# Denise Fenzi's new online school



## Ljilly28 (Jan 22, 2008)

I can't wait to take Open Obedience, and in the meantime I am going to try noseworks. This is such a cool thing:http://www.fenzidogsportsacademy.com/index.php/schools Fenzi Dog Sports Academy! | Denise Fenzi


----------



## AmberSunrise (Apr 1, 2009)

I love the on-line classes that I am taking. I can't always keep up since they involve a lot of work, analysis and review but the classes actually allow access for quite a while after the course officially ends  Denise is currently teaching at Agility-U.com and I have observed one class (Building Relationships) and am a working participant in her Precision Heeling class. One class that I am hoping to participate in actually has a 'catch-up' week built in since most of us have life stuff that happens LOL

World class instructors plus the need to video tape and review is an incredible experience and the courses are usually priced comparable to brick and mortar classes would be. Plus if you don't want to videotape and share your strengths and weaknesses, you can choose to audit or observe for differing price levels.

Win Win


----------



## Ljilly28 (Jan 22, 2008)

I would love to take Open Obedience with Tally.

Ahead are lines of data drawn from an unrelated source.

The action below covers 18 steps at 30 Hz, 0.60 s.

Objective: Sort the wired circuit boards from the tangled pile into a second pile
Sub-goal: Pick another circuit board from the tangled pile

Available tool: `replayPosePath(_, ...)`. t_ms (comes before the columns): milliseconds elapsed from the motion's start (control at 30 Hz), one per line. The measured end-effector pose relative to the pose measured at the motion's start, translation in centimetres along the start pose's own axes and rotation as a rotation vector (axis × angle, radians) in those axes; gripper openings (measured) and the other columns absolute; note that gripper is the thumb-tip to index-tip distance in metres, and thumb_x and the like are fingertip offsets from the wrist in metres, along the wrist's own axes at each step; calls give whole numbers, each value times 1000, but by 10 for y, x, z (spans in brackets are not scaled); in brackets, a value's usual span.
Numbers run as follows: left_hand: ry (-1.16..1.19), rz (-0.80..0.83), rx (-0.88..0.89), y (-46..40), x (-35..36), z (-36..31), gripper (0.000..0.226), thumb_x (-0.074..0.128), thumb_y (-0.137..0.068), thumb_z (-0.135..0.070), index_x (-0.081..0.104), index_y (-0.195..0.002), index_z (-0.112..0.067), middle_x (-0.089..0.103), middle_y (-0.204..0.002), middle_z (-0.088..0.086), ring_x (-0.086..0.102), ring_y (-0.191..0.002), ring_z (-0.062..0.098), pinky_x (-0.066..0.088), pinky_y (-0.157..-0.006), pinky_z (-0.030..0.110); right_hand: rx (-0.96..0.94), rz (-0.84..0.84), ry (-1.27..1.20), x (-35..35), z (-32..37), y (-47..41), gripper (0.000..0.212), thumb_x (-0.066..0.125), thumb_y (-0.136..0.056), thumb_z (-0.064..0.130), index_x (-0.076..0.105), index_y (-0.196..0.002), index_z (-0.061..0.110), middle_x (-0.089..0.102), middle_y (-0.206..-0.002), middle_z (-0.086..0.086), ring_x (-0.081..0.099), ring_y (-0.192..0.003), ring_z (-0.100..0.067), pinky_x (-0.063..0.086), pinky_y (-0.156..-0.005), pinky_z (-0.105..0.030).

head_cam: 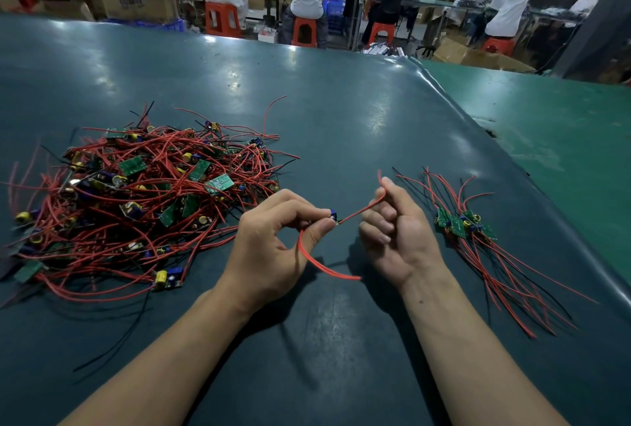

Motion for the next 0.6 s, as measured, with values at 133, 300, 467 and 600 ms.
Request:
replayPosePath(133,-52,-77,-7,-1,-2,4,5,77,-82,-5,75,-87,-4,65,-82,6,63,-74,19,52,-64,35,-152,9,435,-2,-2,1,32,64,-83,43,71,-82,12,52,-53,3,36,-36,-5,26,-34,-15)
replayPosePath(300,-105,-67,-4,0,-3,5,8,77,-82,-6,75,-90,-5,65,-83,6,64,-76,18,53,-66,35,-103,140,686,2,-22,8,23,71,-82,37,75,-70,18,63,-58,-2,44,-38,-7,33,-37,-15)
replayPosePath(467,-92,-49,-21,-1,-1,3,10,80,-80,-6,76,-89,-4,65,-81,4,63,-75,13,52,-67,26,-252,58,700,2,-21,6,21,64,-93,22,75,-79,12,59,-56,2,40,-40,-8,29,-37,-17)
replayPosePath(600,-60,-38,-35,-2,2,2,9,80,-79,-3,75,-86,-2,65,-79,5,62,-73,13,51,-66,23,-294,-74,559,-2,-7,1,25,59,-97,23,73,-81,10,50,-51,5,33,-37,-5,23,-37,-16)
Point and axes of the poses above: each hand's wrist, its own y-axis away from the middle knuckle, its own x-axis out of the palm, z = x × y, the point moved 1 cm from there along -y, towards the middle knuckle
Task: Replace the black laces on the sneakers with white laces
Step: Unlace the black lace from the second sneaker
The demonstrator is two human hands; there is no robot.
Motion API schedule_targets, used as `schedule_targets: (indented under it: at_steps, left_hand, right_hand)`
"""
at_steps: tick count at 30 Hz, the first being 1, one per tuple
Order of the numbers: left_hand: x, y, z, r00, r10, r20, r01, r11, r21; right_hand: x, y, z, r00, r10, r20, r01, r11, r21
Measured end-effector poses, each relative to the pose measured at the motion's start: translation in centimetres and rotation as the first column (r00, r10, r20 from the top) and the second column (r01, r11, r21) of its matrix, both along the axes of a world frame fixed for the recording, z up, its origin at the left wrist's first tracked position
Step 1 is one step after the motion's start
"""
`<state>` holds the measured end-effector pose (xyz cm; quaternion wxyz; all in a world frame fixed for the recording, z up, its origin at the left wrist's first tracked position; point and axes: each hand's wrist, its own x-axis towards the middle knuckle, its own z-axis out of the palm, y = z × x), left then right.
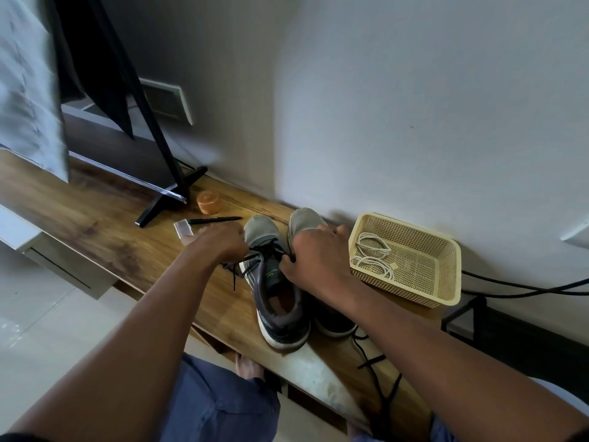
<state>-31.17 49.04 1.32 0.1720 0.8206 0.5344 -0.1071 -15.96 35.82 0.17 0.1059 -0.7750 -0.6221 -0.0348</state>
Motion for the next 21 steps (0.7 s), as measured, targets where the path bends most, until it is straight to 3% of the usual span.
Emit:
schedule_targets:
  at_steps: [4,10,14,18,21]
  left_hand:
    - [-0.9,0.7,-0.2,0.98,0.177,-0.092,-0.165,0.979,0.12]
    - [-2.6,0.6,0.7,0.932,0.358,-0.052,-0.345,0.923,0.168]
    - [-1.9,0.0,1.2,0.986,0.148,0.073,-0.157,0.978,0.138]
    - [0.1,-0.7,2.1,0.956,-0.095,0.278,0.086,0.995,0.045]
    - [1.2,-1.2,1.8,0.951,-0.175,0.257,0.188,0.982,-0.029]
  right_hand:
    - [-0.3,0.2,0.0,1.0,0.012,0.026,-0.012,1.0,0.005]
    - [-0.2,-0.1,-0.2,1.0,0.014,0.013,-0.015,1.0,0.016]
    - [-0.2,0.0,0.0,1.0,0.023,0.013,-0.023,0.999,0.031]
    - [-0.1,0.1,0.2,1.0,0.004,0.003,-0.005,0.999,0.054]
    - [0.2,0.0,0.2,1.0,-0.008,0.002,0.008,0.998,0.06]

It seems like it will be a little while until it is up and going full strength, but I am watching and waiting!


----------



## AmberSunrise (Apr 1, 2009)

LOL - I have classes selected through next year  Heeling Games, Obility 1,Training Excellence - The Handler, Ring Prep, Obility 2......


----------



## LibertyME (Jan 6, 2007)

Really looking forward to her courses!


----------



## Ljilly28 (Jan 22, 2008)

Sunrise said:


> LOL - I have classes selected through next year  Heeling Games, Obility 1,Training Excellence - The Handler, Ring Prep, Obility 2......


Wowser! That is a great education right there. We will be classmates! :wave:

I signed up for Susan Garrett Recallers while waiting, just to get the idea of how these coures function logistically.


----------



## Ljilly28 (Jan 22, 2008)

LibertyME said:


> Really looking forward to her courses!


Maybe we can convince Sacarrappa to bring her in real life!


----------



## AmberSunrise (Apr 1, 2009)

These are the courses I have planned out for Brady - he is already in Precision Heeling and will be starting a class on building dynamic stays on the 25th.

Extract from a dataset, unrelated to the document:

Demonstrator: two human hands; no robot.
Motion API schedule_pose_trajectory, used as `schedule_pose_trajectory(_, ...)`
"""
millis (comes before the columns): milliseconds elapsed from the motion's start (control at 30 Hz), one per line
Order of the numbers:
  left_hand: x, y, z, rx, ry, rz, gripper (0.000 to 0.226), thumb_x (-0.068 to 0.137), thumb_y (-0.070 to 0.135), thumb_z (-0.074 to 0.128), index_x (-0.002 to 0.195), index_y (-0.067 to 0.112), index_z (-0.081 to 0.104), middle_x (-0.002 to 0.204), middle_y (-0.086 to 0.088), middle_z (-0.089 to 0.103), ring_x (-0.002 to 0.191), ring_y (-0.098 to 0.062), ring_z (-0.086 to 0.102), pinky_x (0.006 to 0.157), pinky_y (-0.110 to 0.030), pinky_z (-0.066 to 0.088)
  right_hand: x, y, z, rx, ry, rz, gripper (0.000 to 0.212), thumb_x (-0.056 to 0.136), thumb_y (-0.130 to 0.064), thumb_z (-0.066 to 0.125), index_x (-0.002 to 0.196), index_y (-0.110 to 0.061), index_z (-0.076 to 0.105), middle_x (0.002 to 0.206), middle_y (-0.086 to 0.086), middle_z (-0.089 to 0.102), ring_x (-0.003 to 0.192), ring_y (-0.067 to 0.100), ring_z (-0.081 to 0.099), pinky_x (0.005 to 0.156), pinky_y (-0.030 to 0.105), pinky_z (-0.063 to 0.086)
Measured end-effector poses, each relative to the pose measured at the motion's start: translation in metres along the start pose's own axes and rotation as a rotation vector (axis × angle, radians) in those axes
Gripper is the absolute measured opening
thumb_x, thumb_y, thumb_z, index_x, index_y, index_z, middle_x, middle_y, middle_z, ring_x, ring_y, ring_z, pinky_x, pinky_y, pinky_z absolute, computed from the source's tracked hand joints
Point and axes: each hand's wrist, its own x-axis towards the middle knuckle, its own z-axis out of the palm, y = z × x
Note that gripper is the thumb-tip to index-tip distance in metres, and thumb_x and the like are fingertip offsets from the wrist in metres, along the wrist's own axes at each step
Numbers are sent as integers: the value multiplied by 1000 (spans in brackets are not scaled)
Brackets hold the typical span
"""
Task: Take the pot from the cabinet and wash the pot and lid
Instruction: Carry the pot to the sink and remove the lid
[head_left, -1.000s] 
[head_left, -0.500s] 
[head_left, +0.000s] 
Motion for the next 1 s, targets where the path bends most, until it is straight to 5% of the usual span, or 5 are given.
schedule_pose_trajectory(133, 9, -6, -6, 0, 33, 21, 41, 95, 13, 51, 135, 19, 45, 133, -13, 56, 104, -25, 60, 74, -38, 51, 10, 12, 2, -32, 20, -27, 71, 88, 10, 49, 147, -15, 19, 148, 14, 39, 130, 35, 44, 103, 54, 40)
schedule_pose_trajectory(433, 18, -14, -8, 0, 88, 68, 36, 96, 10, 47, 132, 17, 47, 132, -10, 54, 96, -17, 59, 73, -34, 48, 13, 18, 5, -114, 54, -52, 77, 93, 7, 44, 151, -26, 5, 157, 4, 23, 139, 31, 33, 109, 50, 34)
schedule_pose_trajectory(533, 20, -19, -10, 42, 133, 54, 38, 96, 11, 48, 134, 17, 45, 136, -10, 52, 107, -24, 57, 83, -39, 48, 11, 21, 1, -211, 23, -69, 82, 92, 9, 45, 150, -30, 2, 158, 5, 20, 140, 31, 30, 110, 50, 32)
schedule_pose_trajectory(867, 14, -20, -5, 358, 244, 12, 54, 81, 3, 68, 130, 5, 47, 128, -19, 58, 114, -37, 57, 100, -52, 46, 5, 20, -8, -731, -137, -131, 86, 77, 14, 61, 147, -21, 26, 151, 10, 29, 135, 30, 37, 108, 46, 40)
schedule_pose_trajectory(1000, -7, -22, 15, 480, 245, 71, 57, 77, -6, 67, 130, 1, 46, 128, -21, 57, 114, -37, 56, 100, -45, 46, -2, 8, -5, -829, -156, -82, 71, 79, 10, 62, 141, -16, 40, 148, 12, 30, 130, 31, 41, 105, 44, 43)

Faelan & Towhee will continue at Agility-U  and possibly Daisy Peel's site. 



Ljilly28 said:


> Wowser! That is a great education right there. We will be classmates! :wave:
> 
> I signed up for Susan Garrett Recallers while waiting, just to get the idea of how these coures function logistically.


----------



## Jennifer1 (Mar 31, 2012)

I just signed up for nosework!


----------



## Nairb (Feb 25, 2012)

I may look in to this. The nose work class interests me. I would probably start at the bronze level. The others are kinda spendy!

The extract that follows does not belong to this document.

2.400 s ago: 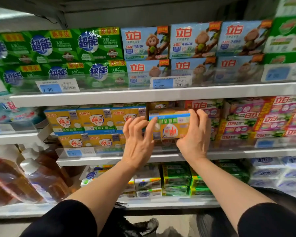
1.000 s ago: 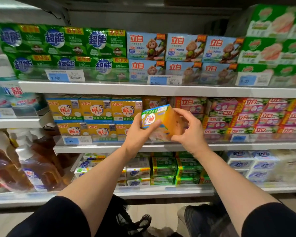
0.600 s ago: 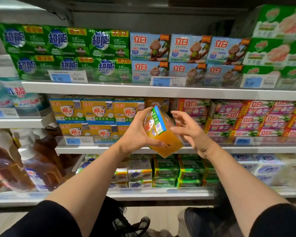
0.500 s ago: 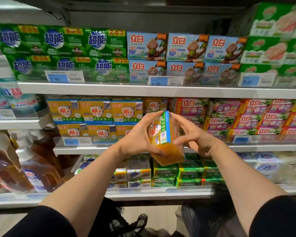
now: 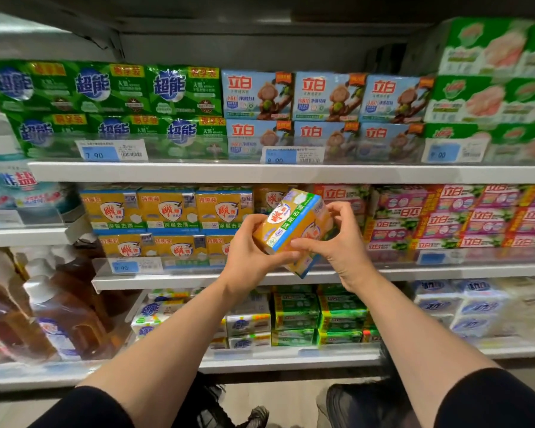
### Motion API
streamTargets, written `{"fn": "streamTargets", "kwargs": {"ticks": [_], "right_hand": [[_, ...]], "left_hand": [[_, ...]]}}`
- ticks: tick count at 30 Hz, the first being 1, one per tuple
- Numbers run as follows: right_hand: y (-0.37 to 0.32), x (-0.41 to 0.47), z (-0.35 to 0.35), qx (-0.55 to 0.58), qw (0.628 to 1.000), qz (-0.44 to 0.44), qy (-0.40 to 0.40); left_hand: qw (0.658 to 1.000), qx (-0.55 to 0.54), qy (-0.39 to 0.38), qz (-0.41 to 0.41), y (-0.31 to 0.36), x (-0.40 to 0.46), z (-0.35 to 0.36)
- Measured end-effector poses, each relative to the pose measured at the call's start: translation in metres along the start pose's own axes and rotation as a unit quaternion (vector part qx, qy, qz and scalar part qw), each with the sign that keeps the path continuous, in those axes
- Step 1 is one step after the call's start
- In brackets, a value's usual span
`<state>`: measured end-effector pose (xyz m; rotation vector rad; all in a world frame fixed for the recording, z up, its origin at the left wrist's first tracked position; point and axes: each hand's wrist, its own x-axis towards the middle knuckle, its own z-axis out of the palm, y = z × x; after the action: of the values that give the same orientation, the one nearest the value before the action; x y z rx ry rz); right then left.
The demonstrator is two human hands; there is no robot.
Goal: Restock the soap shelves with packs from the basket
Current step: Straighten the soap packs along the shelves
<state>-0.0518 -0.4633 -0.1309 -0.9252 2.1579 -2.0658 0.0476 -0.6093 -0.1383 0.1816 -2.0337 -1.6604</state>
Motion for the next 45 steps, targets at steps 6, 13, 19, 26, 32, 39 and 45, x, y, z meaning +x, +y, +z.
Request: {"fn": "streamTargets", "kwargs": {"ticks": [6, 13, 19, 26, 32, 39, 45], "right_hand": [[-0.002, 0.013, -0.015, -0.041, 0.987, 0.027, -0.153], [0.003, 0.028, -0.007, -0.067, 0.998, -0.005, 0.007], [0.000, 0.030, 0.013, -0.161, 0.986, -0.024, 0.048], [0.004, 0.034, 0.040, -0.222, 0.971, 0.008, 0.091], [0.005, 0.032, 0.044, -0.278, 0.950, 0.002, 0.142], [0.007, 0.024, 0.071, -0.320, 0.914, -0.010, 0.251], [0.015, 0.029, 0.073, -0.301, 0.920, 0.018, 0.252]], "left_hand": [[0.997, -0.037, -0.066, 0.000, 0.003, 0.013, -0.022], [0.973, 0.192, 0.125, 0.026, -0.009, 0.014, -0.039], [0.858, 0.494, 0.125, 0.065, -0.034, 0.042, -0.049], [0.830, 0.532, 0.135, 0.102, -0.038, 0.047, -0.053], [0.843, 0.507, 0.146, 0.107, -0.034, 0.047, -0.051], [0.811, 0.543, 0.184, 0.116, -0.040, 0.052, -0.045], [0.807, 0.545, 0.191, 0.120, -0.044, 0.053, -0.043]]}}
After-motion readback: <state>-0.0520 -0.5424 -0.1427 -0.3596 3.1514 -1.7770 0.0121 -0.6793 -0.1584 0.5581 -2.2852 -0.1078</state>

Sent from Petguide.com Free App


----------



## Jennifer1 (Mar 31, 2012)

I did bronze level.


----------



## Nairb (Feb 25, 2012)

Well...after looking into it, I'm going to pass on nose work. Sounds like it may interfere with obedience training. I'm actually more interested in tracking, but that might not be a good idea either. Maybe when she's much older......


----------



## AmberSunrise (Apr 1, 2009)

I am currently taking her Precision Heeling class at Agility-u and can tell you that she responds to videos and posts throughout the day. While she limits you to 3 videos per week that is more than sufficient and most of us do not submit that often there is so much to work on LOL

I thought the prices were in line with classes around my area and there is a lot of feedback, but if you are comfortable working on your own the other levels are less expensive  I am really loving online classes  (Can you tell? ) 



Nairb said:


> I may look in to this. The nose work class interests me. I would probably start at the bronze level. The others are kinda spendy!
> 
> 
> Sent from Petguide.com Free App


----------



## Jennifer1 (Mar 31, 2012)

Thanks for some insight!
I'm hoping to take her rally and obedience classes when they open up this summer. I might do gold and silver level with those. I just signed up for bronze to see what it's all about and see if online is for me.
I agree though, the prices aren't much different than signing up for some classes around here.
Our local club is about 60, but doesn't have much beyond basic obedience
Traveling 45min I can get more variety for about 120 and privates will run around 300 for most trainers.


----------



## BayBeams (Jan 3, 2010)

She is GREAT and this should be a totally user friendly platform to gain some insight from Denise and various other instructors!


----------



## AmberSunrise (Apr 1, 2009)

Have you started yet? Having a great time?


----------



## Jennifer1 (Mar 31, 2012)

The class started on Monday.
I ordered my kit but received the clove instead of birch scent so I am waiting for my birch to arrive before actually starting with the training.
I've watched the videos so far and it looks like a lot of fun!
I was planning on just doing it with Kenzie but am thinking about working with both Kenzie and Guinness.


----------



## Jennifer1 (Mar 31, 2012)

I finally got my scent and have done a couple of quick training sessions with Kenzie playing the "source it" game. Basically you hold treats in one hand and a tin with the scent in the other hand. They only get a treat when they go to the tin hand. She picked up on it pretty quickly. Not 100% yet, but is getting better and better about going to the tin hand.
Guinness on the other hand is so obsessed with the treat hand that he hasn't even glanced at the tin hand after 2 training sessions


----------